:: Data supplied ::

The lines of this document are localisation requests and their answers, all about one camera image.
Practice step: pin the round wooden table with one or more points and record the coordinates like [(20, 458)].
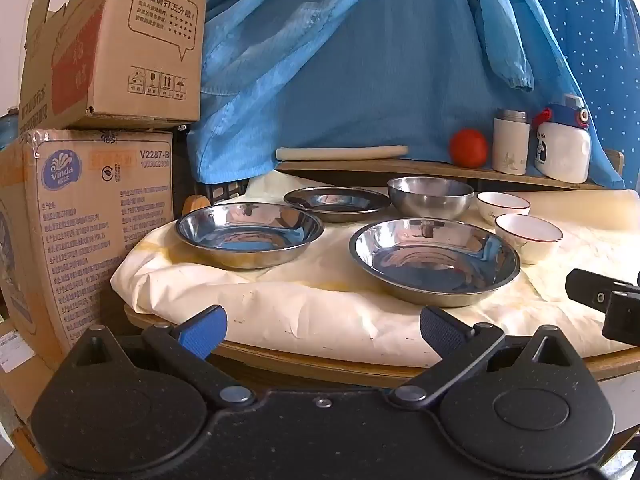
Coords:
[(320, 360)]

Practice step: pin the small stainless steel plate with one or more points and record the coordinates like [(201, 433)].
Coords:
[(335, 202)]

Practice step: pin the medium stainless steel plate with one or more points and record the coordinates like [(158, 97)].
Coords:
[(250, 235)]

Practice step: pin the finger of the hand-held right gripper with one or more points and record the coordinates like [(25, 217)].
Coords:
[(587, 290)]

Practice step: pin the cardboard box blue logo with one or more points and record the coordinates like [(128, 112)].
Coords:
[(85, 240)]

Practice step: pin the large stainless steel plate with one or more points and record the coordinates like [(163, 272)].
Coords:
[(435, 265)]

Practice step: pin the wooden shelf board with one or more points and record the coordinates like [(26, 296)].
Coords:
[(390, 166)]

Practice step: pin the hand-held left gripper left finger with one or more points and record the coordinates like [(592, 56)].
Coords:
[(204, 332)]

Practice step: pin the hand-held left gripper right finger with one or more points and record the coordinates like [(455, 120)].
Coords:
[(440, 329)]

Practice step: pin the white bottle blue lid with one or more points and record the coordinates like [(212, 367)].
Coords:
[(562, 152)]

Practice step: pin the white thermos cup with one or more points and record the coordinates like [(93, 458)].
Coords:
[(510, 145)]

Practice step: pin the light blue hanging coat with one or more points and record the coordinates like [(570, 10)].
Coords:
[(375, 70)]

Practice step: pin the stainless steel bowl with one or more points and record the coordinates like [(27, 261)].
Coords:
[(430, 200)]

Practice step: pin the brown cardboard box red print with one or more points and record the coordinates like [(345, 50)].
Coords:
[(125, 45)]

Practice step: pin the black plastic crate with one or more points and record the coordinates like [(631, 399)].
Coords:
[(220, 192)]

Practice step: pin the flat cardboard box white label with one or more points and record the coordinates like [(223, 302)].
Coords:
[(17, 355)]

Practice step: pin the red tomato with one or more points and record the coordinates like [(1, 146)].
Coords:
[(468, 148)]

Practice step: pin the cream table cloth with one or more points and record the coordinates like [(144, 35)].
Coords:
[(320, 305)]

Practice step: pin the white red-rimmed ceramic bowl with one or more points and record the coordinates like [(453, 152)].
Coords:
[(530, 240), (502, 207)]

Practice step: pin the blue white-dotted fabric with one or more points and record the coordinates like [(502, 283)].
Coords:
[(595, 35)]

:::

• **Exercise goal**: The copy should hold every entry above word for word and none of the pictures.

• **Exercise result**:
The lines of this document are localisation requests and their answers, all about one camera image.
Practice step: pin the round wooden table with one or more points and record the coordinates like [(20, 458)].
Coords:
[(320, 360)]

Practice step: pin the small stainless steel plate with one or more points and record the coordinates like [(201, 433)].
Coords:
[(335, 202)]

Practice step: pin the medium stainless steel plate with one or more points and record the coordinates like [(158, 97)].
Coords:
[(250, 235)]

Practice step: pin the finger of the hand-held right gripper with one or more points and record the coordinates like [(25, 217)].
Coords:
[(587, 290)]

Practice step: pin the cardboard box blue logo with one or more points and record the coordinates like [(128, 112)].
Coords:
[(85, 240)]

Practice step: pin the large stainless steel plate with one or more points and record the coordinates like [(163, 272)].
Coords:
[(435, 265)]

Practice step: pin the wooden shelf board with one or more points and record the coordinates like [(26, 296)].
Coords:
[(390, 166)]

Practice step: pin the hand-held left gripper left finger with one or more points and record the coordinates like [(592, 56)].
Coords:
[(204, 332)]

Practice step: pin the hand-held left gripper right finger with one or more points and record the coordinates like [(455, 120)].
Coords:
[(440, 329)]

Practice step: pin the white bottle blue lid with one or more points and record the coordinates like [(212, 367)].
Coords:
[(562, 152)]

Practice step: pin the white thermos cup with one or more points and record the coordinates like [(93, 458)].
Coords:
[(510, 145)]

Practice step: pin the light blue hanging coat with one or more points and record the coordinates like [(570, 10)].
Coords:
[(375, 70)]

Practice step: pin the stainless steel bowl with one or more points and record the coordinates like [(27, 261)].
Coords:
[(430, 200)]

Practice step: pin the brown cardboard box red print with one or more points and record the coordinates like [(345, 50)].
Coords:
[(125, 45)]

Practice step: pin the black plastic crate with one or more points and record the coordinates like [(631, 399)].
Coords:
[(220, 192)]

Practice step: pin the flat cardboard box white label with one or more points and record the coordinates like [(223, 302)].
Coords:
[(17, 355)]

Practice step: pin the red tomato with one or more points and record the coordinates like [(1, 146)].
Coords:
[(468, 148)]

Practice step: pin the cream table cloth with one or more points and record the coordinates like [(144, 35)].
Coords:
[(320, 305)]

Practice step: pin the white red-rimmed ceramic bowl with one or more points and record the coordinates like [(453, 152)].
Coords:
[(530, 240), (502, 207)]

Practice step: pin the blue white-dotted fabric with one or more points and record the coordinates like [(502, 283)].
Coords:
[(595, 35)]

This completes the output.